I have this dataframe with a single row, with values that are string
, int
, bool
, array
:
col1 | col2 | col3 | col4 | col5 |
---|---|---|---|---|
val1 | val2 | val3 | val4 | val5 |
And I want to transpose it like this:
col1 | col2 | Columns | values |
---|---|---|---|
val1 | val2 | col3 | val3 |
val1 | val2 | col4 | val4 |
val1 | val2 | col5 | val5 |
The first 2 columns are to be AS IS, and the remaining columns need to be unpivoted.
You can use the melt function to unpivot the dataframe:
def melt(df: DataFrame,
idVars: Array[String],
valueVars: Array[String],
varName: String = "Columns",
valueName: String = "values"): DataFrame = {
val columns = valueVars.map(c => Array(lit(c), col(c))).flatten
val varsAndVals = map(columns: _*)
df.select(idVars.map(col(_)).:+(explode(varsAndVals)): _*)

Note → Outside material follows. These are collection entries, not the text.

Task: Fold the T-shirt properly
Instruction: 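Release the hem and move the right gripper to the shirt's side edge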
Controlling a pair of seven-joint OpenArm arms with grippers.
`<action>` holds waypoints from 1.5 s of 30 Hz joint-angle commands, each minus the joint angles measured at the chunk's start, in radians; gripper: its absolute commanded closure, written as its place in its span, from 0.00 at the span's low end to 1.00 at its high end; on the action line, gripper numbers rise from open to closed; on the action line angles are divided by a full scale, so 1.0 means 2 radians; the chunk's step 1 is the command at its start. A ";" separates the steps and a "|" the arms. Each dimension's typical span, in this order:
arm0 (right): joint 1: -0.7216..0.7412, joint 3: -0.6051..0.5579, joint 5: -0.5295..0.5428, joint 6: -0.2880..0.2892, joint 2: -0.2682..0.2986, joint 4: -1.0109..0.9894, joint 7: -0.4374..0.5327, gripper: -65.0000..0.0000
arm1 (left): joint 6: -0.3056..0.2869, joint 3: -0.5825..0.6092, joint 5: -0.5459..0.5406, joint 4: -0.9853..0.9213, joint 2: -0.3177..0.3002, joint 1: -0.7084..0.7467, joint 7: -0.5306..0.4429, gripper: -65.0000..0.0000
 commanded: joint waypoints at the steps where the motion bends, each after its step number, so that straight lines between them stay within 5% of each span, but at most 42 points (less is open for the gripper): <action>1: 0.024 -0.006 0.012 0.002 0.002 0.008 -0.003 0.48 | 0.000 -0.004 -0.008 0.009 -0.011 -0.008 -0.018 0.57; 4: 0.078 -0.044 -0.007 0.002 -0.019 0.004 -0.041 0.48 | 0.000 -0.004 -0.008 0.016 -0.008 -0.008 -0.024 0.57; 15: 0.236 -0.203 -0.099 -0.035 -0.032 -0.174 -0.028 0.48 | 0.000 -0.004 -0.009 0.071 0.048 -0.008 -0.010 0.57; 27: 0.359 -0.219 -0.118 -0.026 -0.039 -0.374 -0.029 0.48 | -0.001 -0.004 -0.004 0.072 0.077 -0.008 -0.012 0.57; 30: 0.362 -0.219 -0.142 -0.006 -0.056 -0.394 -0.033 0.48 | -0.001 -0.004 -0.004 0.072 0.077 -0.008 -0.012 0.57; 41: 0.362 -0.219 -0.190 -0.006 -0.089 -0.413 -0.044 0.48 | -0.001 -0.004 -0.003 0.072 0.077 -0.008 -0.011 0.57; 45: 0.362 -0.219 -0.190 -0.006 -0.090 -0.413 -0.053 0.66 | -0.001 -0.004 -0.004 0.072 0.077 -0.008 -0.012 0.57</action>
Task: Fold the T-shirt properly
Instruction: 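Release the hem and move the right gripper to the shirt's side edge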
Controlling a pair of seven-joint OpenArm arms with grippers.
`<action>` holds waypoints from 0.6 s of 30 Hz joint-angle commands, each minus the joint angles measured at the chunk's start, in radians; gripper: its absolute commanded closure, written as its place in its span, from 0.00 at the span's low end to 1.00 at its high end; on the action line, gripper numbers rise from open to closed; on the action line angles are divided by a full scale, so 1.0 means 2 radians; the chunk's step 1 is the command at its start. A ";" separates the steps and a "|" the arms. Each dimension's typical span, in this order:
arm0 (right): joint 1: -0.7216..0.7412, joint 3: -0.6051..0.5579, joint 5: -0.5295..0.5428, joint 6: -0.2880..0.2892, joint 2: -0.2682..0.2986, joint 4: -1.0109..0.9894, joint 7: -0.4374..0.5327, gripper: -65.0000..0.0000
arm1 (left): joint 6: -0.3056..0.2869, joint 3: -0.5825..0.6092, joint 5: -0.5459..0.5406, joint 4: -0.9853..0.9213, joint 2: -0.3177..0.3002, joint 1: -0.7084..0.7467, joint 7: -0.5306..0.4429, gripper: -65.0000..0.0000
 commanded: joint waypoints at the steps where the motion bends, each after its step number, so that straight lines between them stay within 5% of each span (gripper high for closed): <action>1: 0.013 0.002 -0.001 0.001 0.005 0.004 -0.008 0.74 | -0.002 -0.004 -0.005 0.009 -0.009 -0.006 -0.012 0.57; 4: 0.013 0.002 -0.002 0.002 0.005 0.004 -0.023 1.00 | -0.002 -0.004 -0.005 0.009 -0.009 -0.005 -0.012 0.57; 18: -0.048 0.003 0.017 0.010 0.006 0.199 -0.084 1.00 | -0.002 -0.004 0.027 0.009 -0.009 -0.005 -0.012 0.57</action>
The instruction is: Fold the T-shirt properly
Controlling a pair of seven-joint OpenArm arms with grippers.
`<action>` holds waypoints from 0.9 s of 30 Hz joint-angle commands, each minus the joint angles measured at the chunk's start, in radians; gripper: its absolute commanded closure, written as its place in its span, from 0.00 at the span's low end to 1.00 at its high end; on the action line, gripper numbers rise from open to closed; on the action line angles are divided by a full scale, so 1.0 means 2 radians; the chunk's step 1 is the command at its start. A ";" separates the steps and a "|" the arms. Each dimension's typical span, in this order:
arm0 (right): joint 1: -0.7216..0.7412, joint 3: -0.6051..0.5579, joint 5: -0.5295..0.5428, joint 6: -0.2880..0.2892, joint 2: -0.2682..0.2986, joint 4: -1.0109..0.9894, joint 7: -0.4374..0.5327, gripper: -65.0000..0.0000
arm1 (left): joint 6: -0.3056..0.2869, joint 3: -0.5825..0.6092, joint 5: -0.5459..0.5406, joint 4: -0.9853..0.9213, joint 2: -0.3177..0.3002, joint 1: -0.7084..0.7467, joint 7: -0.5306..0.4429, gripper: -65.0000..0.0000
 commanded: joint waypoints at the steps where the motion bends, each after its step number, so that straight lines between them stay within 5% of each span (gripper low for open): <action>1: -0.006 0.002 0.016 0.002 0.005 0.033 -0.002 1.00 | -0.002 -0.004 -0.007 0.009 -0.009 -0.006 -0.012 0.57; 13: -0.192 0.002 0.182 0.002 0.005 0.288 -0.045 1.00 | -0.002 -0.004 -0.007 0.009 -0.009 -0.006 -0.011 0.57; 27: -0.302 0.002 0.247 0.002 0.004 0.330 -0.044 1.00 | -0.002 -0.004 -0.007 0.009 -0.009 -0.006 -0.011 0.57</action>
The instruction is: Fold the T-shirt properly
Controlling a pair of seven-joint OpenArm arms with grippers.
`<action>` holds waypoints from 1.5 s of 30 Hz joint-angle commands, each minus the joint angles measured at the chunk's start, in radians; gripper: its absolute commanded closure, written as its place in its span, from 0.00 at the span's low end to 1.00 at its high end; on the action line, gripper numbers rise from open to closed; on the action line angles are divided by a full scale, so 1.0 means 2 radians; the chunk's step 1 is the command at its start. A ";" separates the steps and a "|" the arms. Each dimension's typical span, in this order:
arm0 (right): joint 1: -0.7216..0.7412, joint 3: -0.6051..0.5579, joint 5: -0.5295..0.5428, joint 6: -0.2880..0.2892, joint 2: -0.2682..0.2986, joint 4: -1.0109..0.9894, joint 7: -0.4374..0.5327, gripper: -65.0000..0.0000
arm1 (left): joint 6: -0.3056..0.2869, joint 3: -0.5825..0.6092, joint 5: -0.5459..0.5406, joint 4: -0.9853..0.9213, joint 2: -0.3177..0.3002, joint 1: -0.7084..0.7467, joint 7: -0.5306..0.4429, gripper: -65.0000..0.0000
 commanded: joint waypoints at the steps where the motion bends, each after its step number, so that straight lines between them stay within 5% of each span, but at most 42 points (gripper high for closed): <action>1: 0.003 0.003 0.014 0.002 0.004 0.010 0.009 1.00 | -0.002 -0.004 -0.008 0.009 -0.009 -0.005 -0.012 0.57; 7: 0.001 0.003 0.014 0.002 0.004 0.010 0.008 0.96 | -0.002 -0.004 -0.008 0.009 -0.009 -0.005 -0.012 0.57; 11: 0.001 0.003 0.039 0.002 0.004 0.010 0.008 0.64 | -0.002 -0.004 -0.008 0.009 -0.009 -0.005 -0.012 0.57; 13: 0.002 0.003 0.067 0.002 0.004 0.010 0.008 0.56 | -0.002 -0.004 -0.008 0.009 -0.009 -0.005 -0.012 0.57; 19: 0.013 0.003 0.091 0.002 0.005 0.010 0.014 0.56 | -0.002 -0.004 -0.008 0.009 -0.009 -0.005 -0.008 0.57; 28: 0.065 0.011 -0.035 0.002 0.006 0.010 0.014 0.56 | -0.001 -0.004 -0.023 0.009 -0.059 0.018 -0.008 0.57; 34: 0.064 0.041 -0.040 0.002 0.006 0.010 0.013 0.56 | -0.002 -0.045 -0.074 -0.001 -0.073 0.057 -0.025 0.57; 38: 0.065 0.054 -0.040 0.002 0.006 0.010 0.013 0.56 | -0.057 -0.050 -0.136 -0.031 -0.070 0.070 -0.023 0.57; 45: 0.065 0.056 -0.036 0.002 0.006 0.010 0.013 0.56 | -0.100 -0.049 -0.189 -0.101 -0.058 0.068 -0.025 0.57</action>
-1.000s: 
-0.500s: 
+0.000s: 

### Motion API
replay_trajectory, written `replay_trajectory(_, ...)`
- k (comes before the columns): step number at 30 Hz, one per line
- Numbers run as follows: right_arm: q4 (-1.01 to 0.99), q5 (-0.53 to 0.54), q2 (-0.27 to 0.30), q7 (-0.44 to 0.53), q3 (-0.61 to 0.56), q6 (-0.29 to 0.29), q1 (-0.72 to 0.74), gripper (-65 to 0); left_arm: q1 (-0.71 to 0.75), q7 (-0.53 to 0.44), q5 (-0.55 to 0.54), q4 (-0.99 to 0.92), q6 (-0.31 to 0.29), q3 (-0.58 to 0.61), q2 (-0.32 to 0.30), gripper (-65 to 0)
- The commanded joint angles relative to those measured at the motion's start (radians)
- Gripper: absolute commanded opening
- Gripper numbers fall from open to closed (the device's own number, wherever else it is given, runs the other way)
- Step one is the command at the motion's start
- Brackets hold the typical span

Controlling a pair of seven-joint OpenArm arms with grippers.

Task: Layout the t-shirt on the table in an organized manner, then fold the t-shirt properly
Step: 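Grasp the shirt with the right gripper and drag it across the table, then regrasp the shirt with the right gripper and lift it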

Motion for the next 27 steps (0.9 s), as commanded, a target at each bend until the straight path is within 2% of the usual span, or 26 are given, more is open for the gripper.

.withColumnRenamed("key", varName)
.withColumnRenamed("value", valueName)
}
then call ii:
melt(df, Array("col1", "col2"), Array("col3", "col4", "col5")).show()
gives:
+----+----+-------+------+
|col1|col2|Columns|values|
+----+----+-------+------+
|val1|val2| col3| val3|
|val1|val2| col4| val4|
|val1|val2| col5| val5|
+----+----+-------+------+